→ REQUIREMENT: Search the records for the string "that" and copy every line where it turns up.

→ AVAILABLE DATA:
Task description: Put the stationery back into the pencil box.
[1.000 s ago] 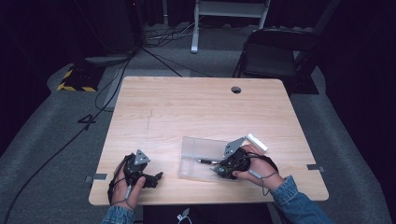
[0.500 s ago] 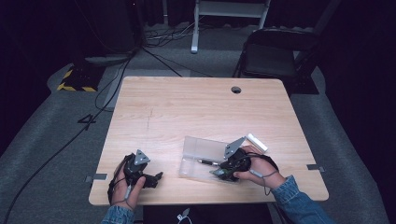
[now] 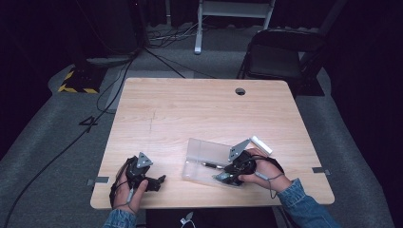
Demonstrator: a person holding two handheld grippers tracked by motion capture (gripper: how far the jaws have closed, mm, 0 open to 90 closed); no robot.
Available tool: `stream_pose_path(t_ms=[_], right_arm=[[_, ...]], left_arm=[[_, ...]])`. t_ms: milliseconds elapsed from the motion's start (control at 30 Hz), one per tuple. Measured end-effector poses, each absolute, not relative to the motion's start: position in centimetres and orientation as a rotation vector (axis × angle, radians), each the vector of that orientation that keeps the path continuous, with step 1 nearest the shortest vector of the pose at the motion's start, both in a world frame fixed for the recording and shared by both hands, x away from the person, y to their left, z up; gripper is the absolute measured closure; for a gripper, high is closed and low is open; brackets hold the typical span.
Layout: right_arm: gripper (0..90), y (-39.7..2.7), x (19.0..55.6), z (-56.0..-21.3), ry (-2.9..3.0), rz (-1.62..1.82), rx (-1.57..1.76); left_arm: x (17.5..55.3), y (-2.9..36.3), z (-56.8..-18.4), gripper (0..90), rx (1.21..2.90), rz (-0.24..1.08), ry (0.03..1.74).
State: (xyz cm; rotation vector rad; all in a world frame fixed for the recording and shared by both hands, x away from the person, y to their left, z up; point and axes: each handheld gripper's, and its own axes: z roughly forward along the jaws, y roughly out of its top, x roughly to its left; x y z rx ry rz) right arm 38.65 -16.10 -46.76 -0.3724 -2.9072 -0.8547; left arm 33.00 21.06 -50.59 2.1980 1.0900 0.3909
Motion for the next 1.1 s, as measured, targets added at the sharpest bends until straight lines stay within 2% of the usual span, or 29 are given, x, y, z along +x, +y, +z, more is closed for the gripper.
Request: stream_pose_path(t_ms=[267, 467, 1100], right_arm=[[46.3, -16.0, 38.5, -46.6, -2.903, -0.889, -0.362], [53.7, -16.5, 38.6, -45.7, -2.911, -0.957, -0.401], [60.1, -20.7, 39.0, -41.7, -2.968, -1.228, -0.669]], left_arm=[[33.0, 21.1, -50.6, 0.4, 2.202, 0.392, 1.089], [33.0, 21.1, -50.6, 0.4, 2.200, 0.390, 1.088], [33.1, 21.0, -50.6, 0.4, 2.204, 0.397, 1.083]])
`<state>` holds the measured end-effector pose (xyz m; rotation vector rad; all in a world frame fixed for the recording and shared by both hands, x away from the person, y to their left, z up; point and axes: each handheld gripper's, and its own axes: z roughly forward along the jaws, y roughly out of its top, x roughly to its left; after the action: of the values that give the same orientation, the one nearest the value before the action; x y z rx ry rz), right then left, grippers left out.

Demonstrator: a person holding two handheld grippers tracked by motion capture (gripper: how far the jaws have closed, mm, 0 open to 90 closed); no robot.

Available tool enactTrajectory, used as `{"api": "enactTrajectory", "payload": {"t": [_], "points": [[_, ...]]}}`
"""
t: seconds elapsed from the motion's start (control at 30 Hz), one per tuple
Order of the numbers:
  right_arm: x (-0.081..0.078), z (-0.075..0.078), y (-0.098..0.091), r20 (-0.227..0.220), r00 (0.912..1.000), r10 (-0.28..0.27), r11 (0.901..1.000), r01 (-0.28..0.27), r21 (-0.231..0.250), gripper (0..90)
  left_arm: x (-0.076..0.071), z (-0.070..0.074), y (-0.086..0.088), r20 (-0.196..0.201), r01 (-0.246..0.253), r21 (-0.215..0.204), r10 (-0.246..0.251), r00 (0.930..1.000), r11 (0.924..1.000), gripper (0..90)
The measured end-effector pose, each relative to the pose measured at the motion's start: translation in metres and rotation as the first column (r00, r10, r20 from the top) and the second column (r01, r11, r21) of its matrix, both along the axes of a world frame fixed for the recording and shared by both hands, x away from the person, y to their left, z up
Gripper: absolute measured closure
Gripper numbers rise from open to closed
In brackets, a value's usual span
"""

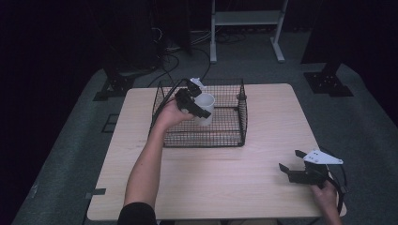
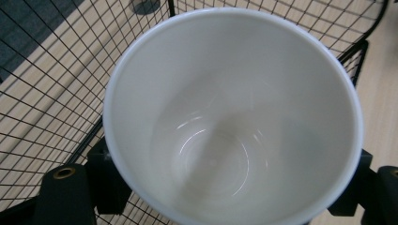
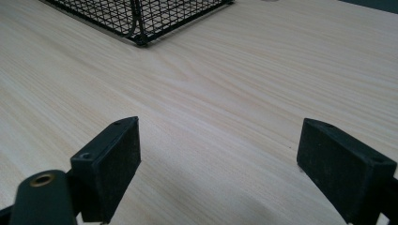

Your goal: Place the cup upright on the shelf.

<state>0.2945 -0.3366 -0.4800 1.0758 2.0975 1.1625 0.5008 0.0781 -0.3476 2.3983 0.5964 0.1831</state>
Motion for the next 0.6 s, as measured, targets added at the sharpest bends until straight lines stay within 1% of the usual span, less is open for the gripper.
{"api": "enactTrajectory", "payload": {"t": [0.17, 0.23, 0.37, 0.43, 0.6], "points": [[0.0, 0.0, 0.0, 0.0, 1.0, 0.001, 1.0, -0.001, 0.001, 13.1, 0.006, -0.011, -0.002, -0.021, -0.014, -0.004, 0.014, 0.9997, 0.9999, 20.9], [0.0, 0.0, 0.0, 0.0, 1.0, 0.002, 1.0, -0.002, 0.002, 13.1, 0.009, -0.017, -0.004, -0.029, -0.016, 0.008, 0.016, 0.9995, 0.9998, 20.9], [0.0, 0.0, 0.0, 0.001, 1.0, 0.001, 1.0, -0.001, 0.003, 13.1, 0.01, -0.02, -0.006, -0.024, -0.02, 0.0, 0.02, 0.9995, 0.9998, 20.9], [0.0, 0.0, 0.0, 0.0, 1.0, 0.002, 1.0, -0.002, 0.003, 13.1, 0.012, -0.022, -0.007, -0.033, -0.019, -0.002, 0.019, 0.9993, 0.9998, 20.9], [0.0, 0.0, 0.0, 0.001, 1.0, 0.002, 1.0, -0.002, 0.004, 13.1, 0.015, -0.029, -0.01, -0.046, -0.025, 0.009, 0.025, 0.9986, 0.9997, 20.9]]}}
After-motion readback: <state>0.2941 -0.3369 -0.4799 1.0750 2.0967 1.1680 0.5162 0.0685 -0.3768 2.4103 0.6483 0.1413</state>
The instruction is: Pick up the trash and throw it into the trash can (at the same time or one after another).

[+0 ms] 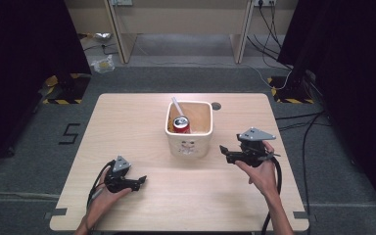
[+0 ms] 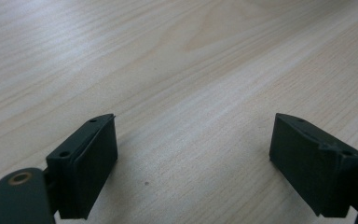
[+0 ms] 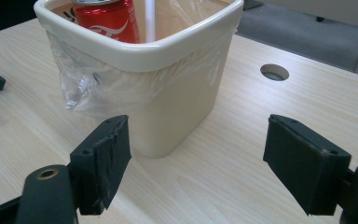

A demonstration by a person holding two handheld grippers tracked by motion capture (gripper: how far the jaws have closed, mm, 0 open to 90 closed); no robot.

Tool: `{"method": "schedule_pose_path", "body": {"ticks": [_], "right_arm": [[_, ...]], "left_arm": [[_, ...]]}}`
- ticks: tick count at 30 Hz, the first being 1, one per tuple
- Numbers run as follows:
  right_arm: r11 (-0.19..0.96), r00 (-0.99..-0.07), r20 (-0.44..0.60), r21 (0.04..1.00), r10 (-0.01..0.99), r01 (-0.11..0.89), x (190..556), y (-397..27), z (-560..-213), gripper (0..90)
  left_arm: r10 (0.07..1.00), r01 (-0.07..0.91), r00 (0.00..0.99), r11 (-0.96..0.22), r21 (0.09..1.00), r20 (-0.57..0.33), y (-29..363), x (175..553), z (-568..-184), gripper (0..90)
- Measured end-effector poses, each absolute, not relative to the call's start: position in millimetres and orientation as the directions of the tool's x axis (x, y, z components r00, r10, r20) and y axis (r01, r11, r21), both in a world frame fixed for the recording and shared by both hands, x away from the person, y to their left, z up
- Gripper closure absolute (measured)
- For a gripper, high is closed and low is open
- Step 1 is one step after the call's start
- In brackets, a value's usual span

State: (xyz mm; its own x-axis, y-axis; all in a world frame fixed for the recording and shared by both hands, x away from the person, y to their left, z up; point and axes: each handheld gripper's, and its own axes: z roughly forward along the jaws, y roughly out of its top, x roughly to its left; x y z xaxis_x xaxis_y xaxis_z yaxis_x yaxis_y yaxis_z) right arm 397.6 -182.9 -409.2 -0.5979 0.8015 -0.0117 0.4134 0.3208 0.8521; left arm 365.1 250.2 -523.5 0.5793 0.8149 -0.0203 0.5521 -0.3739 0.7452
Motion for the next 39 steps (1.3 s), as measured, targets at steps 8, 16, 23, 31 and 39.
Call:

→ RESULT:
Available tool: `stream_pose_path(t_ms=[_], right_arm=[[_, ...]], left_arm=[[_, ...]])`. t_ms: milliseconds elapsed from the motion's start (control at 30 Hz), one per tuple. Measured end-effector poses, each absolute, not relative to the motion's start: position in centimetres and orientation as a rotation vector (axis × angle, radians), each the vector of that orientation that keeps the path continuous, with step 1 nearest the shortest vector of the pose at the motion's start, both in a world frame fixed for the recording and shared by both hands, x away from the person, y to their left, z up; gripper is the absolute measured closure; for a gripper, high is closed and low is open; brackets hold the typical span.
`<state>` holds the measured end-effector pose (xyz m; rotation vector rad; all in a world frame fixed for the recording and shared by both hands, x away from the person, y to their left, z up; point and axes: each handheld gripper's, and its own axes: z roughly forward along the jaws, y roughly out of its top, x roughly to its left; after the action: of the values that give the same orientation, the one nearest the value before the action; x y z rx ry rz), right then left, grippers left out.

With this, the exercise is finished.